Who governs the data?

When it comes to privacy, should we allow for secret handshakes to take place? In case you haven't been paying attention to trends in data lately, data governance is a hot topic. As we strive to implement regulations and best practices to ensure continued exchange of privacy in our industrial applications, we are engaging in a process of data governance.
no more secret handshakes...
The core idea here is to take governance policies and to translate them into requirements for our applications and for our data. A lot of approaches, in my opinion, tend to over complicate this idea. The goal of this post is to suggest some straightforward approach that I believe we can all deploy today in order to better protect our data.

So perhaps you are following what I'm saying and perhaps you want to come up with some data governance policies. How do you know which policies to go after? The answer comes from two sources. First, from the top-down we examine what our regulatory bodies and what industry best practices are suggesting. Second, from the bottom-up we can actually use an anomaly detection frameworks to find peculiar examples of use within the access patterns for our data. From the top-down we engage in an external research process. For brevity, I will need to come back to this later idea in a subsequent blog post.
can we just be silent....
External policies contain a wealth of knowledge we can build upon to inform the types of policies that our businesses should maintain. These policies often come in the form of explicit guidelines from authoritative sources. For example, HIPAA governs the legal use of personal healthcare information. In addition to authoritative sources, we also have influential sources. These typically come from groups of businesses coming to consensus on best practices for a particular type of marketplace. For example, the automotive industry has data guidelines for the use of automative data. Finally, each organization typically has their own standards that are either made obvious or are implicitly present in day-to-day operations. To discover these, talk to the experts in your organization. As you research these guidelines, keep track of the types of data they discuss, to the access restrictions they recommend, and to the scope of use they recommend.

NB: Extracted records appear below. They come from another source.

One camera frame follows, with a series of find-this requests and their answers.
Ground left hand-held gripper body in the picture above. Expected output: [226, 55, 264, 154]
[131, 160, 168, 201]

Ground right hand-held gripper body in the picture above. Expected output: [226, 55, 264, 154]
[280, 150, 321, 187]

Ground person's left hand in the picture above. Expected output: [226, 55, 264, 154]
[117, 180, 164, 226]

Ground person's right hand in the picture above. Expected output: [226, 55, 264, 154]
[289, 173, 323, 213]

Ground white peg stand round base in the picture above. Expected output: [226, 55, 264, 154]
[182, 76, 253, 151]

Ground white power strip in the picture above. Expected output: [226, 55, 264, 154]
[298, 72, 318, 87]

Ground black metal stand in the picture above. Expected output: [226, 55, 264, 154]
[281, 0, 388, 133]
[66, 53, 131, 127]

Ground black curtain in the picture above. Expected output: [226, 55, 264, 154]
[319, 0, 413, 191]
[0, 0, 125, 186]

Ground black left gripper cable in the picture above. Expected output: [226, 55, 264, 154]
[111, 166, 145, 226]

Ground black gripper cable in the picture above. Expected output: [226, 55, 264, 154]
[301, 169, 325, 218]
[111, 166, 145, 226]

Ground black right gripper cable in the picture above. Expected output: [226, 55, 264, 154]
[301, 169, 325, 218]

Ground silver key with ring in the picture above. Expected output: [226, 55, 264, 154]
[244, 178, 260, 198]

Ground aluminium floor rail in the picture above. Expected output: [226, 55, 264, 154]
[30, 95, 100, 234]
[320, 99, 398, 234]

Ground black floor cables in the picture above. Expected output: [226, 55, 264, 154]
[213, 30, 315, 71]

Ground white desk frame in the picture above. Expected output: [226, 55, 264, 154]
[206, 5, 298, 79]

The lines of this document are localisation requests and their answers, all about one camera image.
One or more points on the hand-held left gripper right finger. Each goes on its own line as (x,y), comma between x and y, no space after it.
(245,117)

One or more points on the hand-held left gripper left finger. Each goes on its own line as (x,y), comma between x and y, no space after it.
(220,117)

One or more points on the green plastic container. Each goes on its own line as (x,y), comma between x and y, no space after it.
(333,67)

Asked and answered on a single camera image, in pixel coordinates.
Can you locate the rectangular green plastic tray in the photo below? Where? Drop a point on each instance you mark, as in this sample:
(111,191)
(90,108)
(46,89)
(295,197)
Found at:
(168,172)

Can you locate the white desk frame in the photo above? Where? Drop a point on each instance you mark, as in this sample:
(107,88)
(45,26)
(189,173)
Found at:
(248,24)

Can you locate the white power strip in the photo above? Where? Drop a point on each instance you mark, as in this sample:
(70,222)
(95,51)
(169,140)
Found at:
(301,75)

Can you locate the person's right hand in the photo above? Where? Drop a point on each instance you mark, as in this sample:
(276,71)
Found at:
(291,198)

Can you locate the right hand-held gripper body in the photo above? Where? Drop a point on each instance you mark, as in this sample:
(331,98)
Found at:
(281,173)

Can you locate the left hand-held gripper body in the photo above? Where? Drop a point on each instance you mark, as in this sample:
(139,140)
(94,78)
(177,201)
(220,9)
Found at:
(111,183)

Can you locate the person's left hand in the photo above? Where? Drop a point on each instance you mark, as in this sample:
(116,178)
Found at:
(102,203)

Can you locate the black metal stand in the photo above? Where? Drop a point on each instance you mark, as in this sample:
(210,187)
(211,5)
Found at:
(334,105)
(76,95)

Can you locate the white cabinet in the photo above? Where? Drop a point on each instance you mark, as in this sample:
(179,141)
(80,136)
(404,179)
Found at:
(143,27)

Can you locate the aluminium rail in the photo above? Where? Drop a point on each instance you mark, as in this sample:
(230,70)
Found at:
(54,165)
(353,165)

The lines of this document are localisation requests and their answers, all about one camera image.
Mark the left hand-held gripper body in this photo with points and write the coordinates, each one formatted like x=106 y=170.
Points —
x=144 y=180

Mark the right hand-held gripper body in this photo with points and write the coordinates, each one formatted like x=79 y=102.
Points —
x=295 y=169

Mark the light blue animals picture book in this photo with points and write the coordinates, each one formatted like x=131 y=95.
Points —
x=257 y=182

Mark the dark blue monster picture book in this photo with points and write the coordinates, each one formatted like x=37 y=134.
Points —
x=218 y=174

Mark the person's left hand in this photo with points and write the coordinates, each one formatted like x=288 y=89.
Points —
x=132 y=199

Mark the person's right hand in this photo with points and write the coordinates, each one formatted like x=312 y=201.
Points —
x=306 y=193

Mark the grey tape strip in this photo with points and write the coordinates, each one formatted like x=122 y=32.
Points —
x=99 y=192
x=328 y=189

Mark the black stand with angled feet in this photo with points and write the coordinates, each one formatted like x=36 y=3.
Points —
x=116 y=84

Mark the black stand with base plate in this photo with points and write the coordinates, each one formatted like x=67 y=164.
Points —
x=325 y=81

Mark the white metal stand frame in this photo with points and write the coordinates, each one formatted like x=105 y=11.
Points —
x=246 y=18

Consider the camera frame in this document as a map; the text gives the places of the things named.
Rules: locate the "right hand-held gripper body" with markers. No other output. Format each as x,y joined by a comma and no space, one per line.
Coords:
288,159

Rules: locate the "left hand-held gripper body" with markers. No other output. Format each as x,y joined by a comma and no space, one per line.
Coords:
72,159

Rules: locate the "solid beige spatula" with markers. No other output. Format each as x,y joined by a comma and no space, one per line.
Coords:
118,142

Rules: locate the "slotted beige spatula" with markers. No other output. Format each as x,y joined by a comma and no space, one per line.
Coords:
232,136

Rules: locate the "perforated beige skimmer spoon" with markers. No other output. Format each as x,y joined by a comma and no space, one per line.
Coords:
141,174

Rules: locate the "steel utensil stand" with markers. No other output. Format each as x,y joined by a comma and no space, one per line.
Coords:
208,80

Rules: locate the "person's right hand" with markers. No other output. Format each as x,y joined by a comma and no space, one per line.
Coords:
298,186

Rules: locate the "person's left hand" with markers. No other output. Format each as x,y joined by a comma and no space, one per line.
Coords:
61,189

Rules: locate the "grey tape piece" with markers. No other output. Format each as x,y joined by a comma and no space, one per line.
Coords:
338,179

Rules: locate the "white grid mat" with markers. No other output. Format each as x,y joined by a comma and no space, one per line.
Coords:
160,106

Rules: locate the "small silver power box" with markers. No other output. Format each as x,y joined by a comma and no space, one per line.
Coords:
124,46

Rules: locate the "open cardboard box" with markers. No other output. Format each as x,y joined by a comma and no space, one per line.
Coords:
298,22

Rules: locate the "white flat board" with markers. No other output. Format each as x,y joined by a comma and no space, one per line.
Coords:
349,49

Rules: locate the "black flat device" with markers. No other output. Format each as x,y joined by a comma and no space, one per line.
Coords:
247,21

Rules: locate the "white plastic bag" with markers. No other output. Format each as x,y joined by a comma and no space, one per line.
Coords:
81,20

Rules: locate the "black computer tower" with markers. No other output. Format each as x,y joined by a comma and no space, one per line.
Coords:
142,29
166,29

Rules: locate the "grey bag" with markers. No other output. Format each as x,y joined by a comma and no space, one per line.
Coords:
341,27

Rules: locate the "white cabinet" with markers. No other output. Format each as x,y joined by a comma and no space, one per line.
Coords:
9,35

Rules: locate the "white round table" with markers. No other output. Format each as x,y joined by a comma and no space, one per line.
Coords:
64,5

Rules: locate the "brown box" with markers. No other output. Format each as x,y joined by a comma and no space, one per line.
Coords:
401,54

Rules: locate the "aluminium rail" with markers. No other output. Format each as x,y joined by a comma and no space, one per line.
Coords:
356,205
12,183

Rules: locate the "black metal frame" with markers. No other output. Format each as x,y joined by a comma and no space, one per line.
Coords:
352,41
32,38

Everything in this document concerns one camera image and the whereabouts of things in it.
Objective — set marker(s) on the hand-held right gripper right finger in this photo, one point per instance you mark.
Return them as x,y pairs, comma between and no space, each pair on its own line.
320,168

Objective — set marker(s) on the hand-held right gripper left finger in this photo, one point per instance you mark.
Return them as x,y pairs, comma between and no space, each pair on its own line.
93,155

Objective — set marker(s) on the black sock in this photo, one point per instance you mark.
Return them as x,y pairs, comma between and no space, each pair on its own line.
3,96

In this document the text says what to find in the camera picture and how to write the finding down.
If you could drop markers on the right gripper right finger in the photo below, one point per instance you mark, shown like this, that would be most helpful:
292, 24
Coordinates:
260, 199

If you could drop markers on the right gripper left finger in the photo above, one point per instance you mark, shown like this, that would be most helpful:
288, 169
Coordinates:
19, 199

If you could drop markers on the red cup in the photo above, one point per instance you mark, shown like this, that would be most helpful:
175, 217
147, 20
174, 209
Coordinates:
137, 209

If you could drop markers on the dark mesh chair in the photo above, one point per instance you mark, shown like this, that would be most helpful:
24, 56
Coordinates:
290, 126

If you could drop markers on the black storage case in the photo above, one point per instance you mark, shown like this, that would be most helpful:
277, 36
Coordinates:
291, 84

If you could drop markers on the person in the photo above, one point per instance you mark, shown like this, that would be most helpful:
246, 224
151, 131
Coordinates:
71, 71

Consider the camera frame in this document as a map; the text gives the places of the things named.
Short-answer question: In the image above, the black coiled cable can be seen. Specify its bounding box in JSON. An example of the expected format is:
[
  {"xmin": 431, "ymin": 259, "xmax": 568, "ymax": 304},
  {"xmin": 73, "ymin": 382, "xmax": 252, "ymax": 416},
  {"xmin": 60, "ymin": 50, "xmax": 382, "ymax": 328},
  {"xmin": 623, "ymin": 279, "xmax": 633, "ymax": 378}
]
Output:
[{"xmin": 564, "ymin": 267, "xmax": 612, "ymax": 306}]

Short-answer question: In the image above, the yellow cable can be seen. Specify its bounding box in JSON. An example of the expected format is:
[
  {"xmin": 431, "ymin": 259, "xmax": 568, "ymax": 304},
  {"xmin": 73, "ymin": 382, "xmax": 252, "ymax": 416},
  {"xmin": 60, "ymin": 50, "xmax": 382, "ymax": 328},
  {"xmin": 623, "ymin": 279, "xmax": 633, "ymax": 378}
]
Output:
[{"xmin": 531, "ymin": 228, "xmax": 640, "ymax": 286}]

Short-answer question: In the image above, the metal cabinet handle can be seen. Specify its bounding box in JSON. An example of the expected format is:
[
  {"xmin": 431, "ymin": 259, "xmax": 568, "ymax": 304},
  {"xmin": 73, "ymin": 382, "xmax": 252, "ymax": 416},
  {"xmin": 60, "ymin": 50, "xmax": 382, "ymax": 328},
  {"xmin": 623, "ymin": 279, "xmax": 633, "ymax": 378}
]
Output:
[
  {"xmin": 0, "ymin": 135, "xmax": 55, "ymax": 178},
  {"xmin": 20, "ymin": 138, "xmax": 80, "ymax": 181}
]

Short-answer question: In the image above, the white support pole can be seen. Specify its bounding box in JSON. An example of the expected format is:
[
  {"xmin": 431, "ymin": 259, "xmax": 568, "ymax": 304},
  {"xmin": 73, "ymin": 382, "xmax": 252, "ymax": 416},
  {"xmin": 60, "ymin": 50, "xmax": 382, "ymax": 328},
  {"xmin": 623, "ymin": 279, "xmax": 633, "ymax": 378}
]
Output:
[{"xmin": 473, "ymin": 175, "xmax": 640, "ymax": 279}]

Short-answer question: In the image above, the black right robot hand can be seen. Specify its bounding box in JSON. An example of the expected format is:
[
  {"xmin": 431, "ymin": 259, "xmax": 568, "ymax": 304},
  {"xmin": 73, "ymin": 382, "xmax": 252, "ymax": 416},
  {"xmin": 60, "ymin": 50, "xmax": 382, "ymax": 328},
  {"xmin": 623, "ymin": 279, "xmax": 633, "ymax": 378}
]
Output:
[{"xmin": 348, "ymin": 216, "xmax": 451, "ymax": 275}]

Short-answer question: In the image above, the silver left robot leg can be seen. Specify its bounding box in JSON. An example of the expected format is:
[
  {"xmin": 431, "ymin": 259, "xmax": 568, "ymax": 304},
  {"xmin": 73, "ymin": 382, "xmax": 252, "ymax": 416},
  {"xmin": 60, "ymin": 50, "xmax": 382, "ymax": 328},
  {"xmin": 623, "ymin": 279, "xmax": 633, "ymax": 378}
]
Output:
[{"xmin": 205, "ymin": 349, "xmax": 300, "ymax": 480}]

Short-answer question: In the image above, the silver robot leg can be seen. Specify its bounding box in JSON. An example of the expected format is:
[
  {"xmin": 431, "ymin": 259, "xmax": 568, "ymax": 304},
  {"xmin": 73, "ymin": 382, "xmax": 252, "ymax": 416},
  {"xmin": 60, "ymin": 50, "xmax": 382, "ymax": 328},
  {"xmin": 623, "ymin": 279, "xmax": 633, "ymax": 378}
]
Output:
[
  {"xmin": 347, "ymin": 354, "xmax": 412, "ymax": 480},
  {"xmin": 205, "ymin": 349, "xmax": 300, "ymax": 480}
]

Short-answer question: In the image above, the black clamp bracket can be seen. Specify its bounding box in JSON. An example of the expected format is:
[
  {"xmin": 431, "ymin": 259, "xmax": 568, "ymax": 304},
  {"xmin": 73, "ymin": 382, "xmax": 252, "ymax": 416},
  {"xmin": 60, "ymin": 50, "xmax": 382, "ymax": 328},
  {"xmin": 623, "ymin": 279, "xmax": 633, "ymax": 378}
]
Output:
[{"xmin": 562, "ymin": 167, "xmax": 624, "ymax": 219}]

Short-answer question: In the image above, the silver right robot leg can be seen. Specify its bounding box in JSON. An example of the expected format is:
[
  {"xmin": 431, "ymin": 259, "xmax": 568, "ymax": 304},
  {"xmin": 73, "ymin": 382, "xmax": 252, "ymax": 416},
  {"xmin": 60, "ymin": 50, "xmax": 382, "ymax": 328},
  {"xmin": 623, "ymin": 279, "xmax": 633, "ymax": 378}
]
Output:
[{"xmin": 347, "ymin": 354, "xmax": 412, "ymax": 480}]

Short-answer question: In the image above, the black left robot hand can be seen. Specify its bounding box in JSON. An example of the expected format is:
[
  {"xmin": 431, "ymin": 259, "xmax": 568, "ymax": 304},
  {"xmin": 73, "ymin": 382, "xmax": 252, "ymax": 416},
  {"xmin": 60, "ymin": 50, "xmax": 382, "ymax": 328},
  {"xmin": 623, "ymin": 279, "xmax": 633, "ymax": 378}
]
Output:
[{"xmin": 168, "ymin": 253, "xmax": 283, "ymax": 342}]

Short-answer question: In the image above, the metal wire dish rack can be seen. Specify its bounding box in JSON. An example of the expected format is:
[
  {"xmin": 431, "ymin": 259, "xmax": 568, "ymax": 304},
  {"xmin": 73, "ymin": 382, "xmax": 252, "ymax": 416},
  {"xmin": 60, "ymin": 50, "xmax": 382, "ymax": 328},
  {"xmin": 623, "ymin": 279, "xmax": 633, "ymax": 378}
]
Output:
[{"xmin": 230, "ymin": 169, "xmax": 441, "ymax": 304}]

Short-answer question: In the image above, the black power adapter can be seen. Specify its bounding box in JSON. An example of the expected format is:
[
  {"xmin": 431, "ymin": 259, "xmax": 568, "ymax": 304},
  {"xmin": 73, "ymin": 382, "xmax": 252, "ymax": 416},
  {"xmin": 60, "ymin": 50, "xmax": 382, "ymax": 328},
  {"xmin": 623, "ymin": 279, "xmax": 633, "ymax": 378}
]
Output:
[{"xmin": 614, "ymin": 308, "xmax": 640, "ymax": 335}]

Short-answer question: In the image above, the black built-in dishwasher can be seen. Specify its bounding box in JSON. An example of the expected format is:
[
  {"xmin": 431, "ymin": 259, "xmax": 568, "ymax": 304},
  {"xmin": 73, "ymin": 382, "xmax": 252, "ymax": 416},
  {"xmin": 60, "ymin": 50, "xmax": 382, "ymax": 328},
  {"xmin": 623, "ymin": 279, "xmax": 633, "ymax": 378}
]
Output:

Once we have the guidelines, we need to figure out how to translate these into procedures we can implement into our data applications. Translating is impossible if we do not have a way to define concept of scope. Scope relates to user access, to data type, and to use case. I think people are used to understanding the restriction of data by user type and by use case. However, the concept of data type can actually be fairly complicated. Since data can change types based upon the way it has interacted with various other systems, we need to find a way to track the lineage of each data record. Operational meta data (OMD) refers to the tags we place on an atomic datum to record where it has been in the past. This allows us to create a data lineage for each record. The most obvious way this typically manifests is by keeping track of the source application, creation date, and creation location for each record. Once implemented, such lineage linking then allows for a finer-grained ability to translate create business rules and heuristics to data types.
building data governance is up to the experts....
Now that we have policies that relate to users, use cases, and OMD types, we can now start to define the defects in our systems. Defects are occurrences of policy violations. So far I have focused primarily upon explicit policies. These policies only tell us whether some type of access is absolutely allowed or disallowed. In such a system we can test its effectiveness by creating fake data access calls and then determining whether we detected defects for these calls. This synthetic transaction approach is very useful for testing the most important types of data access policies. However, in more complex systems such unit testing may not be sufficient as the number of types of interactions increases combinatorially. In addition, such binary decisions may be too rigid for real world applications. For example, sometimes privacy can relate to having an infrequent pattern of access. For these reasons the next post will further discuss some probabilistic techniques we can use to further evaluate the presence of privacy defects in our applications.

Final words: while privacy is not dead, it is up to use to continue to protect and define it. It is worth mentioning that while this approach promises to control data access, it is not necessarily an approach to building a secure system. While these polices tend to relate to the enforcement of various access criteria, it is different than the type of approach you would use to build security into an application. This goes back to the first debate in the last post which discussed the similarities and differences between privacy and concepts such as security, anonymity, and ownership.